— TASK REQUIREMENTS —
If a line below includes the string "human", copy it.

#### PROVIDED RECORDS

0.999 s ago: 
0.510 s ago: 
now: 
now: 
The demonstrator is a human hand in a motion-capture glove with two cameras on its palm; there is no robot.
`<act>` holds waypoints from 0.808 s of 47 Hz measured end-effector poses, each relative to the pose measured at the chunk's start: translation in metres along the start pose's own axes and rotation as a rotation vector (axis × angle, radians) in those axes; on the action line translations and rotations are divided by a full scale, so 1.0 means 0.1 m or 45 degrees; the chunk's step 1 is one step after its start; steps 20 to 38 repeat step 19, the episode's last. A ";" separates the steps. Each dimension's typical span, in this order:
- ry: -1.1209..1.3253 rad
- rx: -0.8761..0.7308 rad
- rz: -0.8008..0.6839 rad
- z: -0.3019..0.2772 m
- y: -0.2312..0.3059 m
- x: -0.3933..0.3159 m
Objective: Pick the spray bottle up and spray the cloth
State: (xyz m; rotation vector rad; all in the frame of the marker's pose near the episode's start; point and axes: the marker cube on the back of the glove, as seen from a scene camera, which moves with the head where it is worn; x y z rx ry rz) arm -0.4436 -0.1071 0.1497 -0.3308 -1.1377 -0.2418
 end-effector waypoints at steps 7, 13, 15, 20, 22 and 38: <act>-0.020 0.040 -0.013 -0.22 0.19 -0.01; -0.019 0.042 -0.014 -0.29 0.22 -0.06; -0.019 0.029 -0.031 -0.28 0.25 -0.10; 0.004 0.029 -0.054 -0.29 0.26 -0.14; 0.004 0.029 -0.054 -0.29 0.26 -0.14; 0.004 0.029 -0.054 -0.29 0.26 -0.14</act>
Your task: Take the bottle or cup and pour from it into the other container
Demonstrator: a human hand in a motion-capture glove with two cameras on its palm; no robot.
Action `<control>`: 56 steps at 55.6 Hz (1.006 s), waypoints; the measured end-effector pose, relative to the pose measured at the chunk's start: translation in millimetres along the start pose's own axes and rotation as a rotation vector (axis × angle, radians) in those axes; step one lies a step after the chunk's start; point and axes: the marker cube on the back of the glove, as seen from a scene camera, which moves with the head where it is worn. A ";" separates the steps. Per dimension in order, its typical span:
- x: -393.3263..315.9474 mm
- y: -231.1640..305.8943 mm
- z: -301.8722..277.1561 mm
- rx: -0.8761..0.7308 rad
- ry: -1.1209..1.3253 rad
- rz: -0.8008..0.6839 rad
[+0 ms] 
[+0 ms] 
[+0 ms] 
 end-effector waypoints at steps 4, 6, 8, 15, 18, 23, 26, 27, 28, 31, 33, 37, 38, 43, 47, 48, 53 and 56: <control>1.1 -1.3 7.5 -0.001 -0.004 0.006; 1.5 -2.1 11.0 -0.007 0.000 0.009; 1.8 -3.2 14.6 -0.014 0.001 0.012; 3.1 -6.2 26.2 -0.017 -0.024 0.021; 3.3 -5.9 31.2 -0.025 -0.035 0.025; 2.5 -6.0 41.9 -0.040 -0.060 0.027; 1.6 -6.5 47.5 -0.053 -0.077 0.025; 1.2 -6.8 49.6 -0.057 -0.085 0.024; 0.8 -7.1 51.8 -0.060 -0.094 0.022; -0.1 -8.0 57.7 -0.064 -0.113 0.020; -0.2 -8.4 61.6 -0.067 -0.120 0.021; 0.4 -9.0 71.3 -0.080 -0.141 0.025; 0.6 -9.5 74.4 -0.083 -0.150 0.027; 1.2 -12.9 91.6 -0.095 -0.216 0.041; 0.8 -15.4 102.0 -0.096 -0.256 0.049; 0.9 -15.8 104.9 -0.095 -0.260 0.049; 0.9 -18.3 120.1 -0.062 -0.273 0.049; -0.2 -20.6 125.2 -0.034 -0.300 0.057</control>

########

— OUTPUT OF THE TASK —
The demonstrator is a human hand in a motion-capture glove with two cameras on its palm; there is no robot.
Demonstrator: a human hand in a motion-capture glove with two cameras on its palm; no robot.

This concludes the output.